Response: Thank you for this suggestion. With respect, our work is only a pilot and we feel to have adequate data to make comparisons between peer-led and pharmacist-led HCV testing, a full scale study would be needed. As ours is the first pharmacy based work to use peer-led testing, no such data exists. In line 349-351 we believe we address the need for this in future research where we say: 'In the future, research could compare the peer-led pharmacy model with other models of HCV testing and treatment in both pharmacy and other settings'.
Comment: Including qualitative insights from peers and pharmacists could strengthen the discussion, particularly regarding feasibility, acceptability, and challenges in practice.
Response: Thank you for this suggestion, we have added to line 347-348: . 'Qualitative insights from participants, peers and pharmacists are needed'.
Comment: Consider addressing implementation challenges and reliability, as well as the rationale and potential limitations of conducting the intervention in only a single community pharmacy.
Response: Thank you for this comment. We believe this is already addressed in the Discussion see lines 338 to 341, which say: 'This pilot evaluation is limited by being conducted in one pharmacy only. Although we have demonstrated proof of concept, more work is needed to understand if the peer-led testing model would be successful in other pharmacies and whether it could be scaled up to support sustained micro-elimination and routine health screening'.
Round 2
Reviewer 1 Report
Comments and Suggestions for AuthorsThank you kindly for allowing me to review the updated version of your manuscript. I admire the work you have done and are doing for patients who may have Hepatitis C.
Your edits have made an improvement to your manuscript and I am satisfied with this presentation.
Author Response
Thank you again for your review.
Reviewer 2 Report
Comments and Suggestions for AuthorsThank you for adressing the few questions I had
Author Response
Thank you again for your review.
Reviewer 3 Report
Comments and Suggestions for AuthorsMost of the comments need to be addressed further.
Author Response
Thank you again for your review. We have made further revisions to the manuscript to address your concerns regarding the unresolved comments:
Comment 1: Consider providing a visual diagram for the “four focused phases of testing,” illustrating the timeline, key activities, and objectives of each phase.
Authors response: Figure 1 now added.
Comment 2: The description of the pharmacy-based peer-led model should clarify potential differences if implemented outside a pharmacy setting, including any impact on accessibility, credibility, and resource availability.
The model is specific to community pharmacy and has not been developed for use elsewhere and there is no intention to use elsewhere.

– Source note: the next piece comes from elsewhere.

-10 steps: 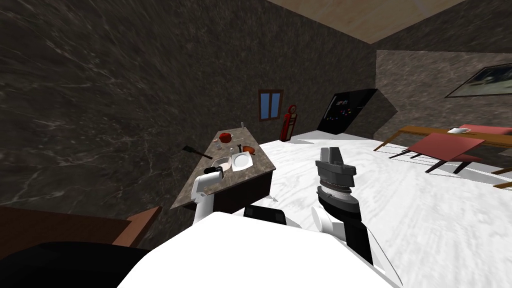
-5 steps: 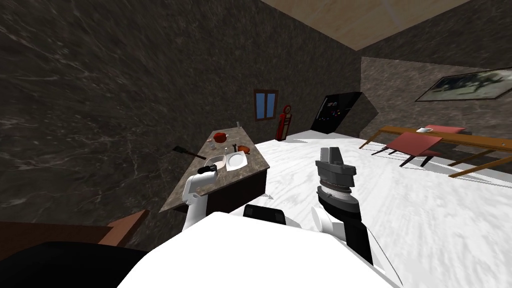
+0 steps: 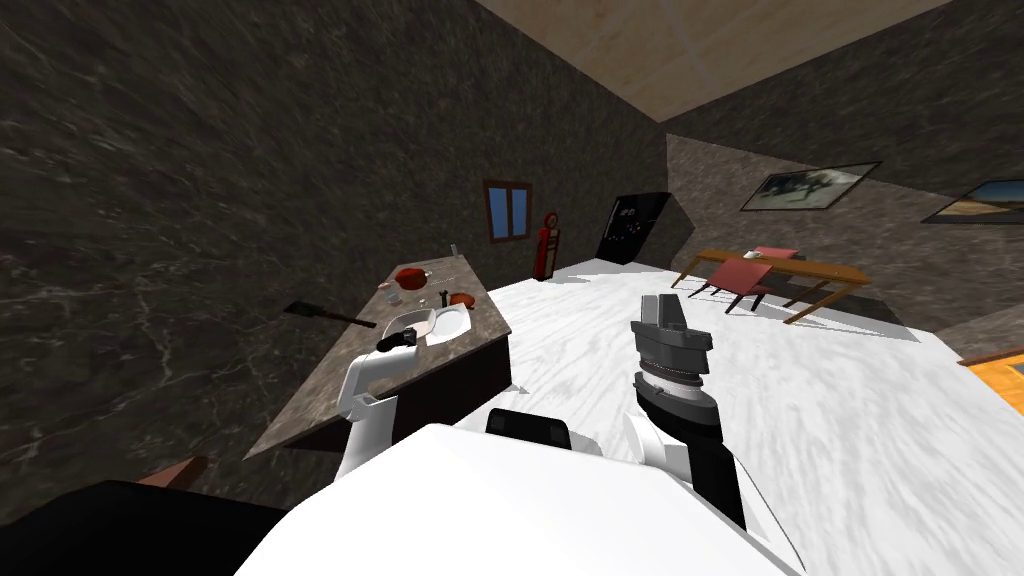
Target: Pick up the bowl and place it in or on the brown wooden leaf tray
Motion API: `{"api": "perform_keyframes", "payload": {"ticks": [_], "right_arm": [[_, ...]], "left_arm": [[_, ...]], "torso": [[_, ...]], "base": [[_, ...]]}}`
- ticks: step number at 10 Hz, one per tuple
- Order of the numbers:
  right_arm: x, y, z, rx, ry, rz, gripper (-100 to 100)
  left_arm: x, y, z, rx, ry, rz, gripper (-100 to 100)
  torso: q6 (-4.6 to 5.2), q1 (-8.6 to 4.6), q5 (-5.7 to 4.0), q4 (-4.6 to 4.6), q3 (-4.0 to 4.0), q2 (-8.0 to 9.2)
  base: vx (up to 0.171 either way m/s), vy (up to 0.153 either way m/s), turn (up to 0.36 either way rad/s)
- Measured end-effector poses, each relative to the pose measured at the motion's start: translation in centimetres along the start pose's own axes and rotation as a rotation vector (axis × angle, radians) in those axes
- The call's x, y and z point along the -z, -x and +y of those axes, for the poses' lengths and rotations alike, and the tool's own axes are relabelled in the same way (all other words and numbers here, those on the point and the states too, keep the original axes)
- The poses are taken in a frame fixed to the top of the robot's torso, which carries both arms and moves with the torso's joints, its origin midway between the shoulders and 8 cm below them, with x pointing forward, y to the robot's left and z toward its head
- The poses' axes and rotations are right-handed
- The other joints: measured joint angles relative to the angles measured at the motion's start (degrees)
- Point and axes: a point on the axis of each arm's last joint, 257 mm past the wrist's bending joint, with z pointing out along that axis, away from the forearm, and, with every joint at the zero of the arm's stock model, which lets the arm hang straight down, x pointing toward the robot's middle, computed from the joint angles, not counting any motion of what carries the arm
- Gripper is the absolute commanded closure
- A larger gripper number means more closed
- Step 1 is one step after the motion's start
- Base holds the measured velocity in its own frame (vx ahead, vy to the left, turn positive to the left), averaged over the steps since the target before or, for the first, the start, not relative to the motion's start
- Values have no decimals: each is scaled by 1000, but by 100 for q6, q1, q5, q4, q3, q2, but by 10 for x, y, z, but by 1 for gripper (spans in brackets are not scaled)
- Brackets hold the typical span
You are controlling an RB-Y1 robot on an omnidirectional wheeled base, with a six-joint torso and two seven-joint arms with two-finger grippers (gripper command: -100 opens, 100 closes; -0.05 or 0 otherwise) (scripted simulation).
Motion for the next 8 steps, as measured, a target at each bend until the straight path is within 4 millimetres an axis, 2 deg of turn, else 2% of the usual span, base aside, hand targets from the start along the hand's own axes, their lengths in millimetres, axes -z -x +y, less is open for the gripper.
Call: {"api": "perform_keyframes", "payload": {"ticks": [2, 3, 5, 8], "right_arm": [[0, 0, 0, 0, 0, 0, 0], [0, 0, 0, 0, 0, 0, 0], [0, 0, 0, 0, 0, 0, 0], [0, 0, 0, 0, 0, 0, 0]], "left_arm": [[3, 28, -1, -48, -13, -54, 100], [2, 43, -2, -72, -17, -82, 100], [9, 59, -2, -98, -26, -110, 100], [19, 92, -1, -153, -32, -175, 100]], "torso": [[-1, -3, -8, 2, 5, 7], [3, -3, -9, 0, -2, -4], [-3, 33, -6, 0, -1, -3], [5, -6, -16, 2, 1, -1]], "base": [[12, -236, -251], [51, -149, -68], [44, -138, -197], [44, -218, -239]]}}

The Hepatitis C Trust do have a model they use in other settings but we do not think a comparison is appropriate as the models differ and the goal of this paper is to highlight the potential of the model implemented in a pharmacy setting. If the reviewer means something different to our understanding, please do clarify.

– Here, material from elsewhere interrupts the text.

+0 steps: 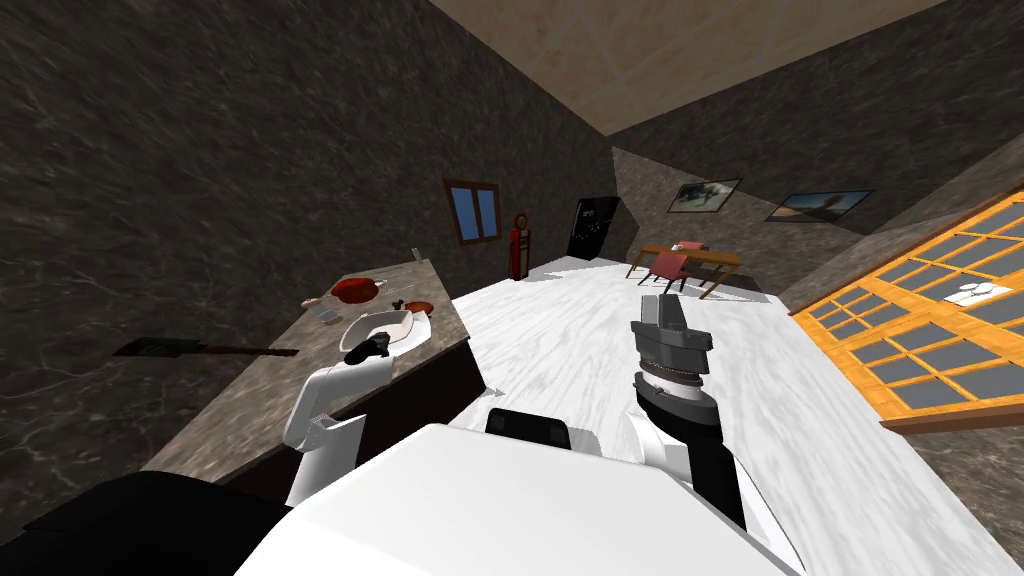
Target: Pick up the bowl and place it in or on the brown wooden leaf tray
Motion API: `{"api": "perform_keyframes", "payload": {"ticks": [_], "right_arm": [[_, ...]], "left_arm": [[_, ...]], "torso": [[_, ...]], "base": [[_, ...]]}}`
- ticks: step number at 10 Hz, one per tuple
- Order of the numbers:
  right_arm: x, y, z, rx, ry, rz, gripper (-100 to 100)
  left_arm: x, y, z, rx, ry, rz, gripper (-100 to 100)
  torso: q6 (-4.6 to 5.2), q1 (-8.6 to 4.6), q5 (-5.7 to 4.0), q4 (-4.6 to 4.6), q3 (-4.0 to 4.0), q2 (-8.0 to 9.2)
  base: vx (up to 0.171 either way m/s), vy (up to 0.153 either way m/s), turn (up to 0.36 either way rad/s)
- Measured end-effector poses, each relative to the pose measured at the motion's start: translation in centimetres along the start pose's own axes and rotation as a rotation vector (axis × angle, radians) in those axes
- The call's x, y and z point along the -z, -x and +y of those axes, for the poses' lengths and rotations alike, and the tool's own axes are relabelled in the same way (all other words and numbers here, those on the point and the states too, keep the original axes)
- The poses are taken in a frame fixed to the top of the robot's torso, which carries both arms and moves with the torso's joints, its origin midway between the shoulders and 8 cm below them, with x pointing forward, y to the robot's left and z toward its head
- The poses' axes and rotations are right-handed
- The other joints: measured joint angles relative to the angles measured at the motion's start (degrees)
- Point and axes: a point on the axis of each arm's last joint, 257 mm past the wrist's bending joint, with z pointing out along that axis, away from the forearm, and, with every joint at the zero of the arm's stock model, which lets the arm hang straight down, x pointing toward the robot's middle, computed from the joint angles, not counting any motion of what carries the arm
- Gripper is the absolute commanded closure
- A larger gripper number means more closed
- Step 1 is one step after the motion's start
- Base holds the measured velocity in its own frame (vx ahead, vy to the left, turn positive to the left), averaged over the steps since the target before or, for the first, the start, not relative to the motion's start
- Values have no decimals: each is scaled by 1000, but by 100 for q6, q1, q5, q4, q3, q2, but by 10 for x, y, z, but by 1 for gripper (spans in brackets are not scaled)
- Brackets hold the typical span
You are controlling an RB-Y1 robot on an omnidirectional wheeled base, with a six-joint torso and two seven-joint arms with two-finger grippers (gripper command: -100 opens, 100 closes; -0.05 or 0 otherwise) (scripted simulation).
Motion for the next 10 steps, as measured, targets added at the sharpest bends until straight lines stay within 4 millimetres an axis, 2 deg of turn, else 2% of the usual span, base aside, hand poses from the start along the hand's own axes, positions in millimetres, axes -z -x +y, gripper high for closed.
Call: {"api": "perform_keyframes", "payload": {"ticks": [2, 4, 7, 10], "right_arm": [[0, 0, 0, 0, 0, 0, 0], [0, 0, 0, 0, 0, 0, 0], [0, 0, 0, 0, 0, 0, 0], [0, 0, 0, 1, 0, 0, 0]], "left_arm": [[3, 28, 4, -31, 4, -44, 100], [5, 46, 5, -34, 12, -69, 100], [3, 64, 13, -3, 37, -77, 100], [-2, 74, 24, 63, 77, -65, 100]], "torso": [[5, -11, -7, -2, -9, -16], [3, 22, -4, -5, -17, -31], [-6, 85, 11, 0, -5, -10], [-7, 116, 16, 1, -6, -14]], "base": [[115, -204, -212], [122, -78, -119], [105, 16, -37], [125, 73, 2]]}}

Comment 3: The discussion should more thoroughly compare peer-led and pharmacist-led models, highlighting their respective advantages, limitations, and potential for hybrid approaches.

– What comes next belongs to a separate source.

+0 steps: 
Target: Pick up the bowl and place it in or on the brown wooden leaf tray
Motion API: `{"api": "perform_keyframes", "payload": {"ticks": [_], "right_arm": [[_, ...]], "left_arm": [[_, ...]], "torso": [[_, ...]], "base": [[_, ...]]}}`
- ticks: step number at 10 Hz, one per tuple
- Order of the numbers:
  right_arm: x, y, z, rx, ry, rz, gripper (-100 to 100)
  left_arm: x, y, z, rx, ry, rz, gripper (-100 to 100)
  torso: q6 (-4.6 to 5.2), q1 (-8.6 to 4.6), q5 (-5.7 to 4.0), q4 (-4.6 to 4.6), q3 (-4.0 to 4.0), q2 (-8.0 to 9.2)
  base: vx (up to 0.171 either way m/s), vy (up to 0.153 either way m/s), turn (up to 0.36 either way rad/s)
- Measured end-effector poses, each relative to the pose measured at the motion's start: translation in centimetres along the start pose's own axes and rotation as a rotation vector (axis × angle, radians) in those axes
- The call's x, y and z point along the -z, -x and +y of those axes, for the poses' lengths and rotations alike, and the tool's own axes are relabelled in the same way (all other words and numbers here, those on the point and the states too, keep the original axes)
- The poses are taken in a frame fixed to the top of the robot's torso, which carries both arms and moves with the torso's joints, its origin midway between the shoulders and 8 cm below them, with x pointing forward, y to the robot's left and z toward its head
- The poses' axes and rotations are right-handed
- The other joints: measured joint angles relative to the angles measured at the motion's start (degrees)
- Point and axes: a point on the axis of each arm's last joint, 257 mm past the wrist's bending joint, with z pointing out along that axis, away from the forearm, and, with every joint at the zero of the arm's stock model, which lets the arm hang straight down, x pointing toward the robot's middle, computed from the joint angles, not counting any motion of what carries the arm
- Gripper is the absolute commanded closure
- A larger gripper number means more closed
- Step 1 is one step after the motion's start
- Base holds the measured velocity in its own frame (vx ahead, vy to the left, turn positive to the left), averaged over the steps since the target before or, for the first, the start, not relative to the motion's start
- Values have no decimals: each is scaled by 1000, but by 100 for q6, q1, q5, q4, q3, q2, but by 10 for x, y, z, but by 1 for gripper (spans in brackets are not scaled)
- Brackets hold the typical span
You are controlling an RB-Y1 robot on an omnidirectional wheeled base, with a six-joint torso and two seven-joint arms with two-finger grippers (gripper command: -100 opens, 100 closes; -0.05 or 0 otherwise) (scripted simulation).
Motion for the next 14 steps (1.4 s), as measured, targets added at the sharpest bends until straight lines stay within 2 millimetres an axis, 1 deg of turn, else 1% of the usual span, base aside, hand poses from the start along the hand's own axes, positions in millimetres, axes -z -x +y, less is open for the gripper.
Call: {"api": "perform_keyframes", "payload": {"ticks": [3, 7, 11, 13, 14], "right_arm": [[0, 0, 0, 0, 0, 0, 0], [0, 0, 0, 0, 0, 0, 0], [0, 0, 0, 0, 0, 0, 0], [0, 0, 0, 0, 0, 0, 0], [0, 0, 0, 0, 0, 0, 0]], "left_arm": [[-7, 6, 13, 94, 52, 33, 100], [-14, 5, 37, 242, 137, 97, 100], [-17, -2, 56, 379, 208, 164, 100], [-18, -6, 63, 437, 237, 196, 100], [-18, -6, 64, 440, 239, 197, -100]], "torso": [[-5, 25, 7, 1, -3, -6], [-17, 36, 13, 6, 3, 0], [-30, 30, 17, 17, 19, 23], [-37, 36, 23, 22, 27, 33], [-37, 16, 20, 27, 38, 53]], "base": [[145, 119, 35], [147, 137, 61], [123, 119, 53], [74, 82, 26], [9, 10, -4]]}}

Please see the additional text which is blue track changes. The original manuscript covers the potential for hybrid approaches already.
Author Response File:
Author Response.pdf
Round 3
Reviewer 3 Report
Comments and Suggestions for AuthorsI would like to thank the authors for the revisions made to the manuscript. The changes effectively address the concerns I raised in my previous review, and I appreciate the effort the authors have put into improving the clarity and depth of the content. The revised manuscript is now much stronger, and I am satisfied with the adjustments.
Therefore, I am pleased to recommend the manuscript for publication.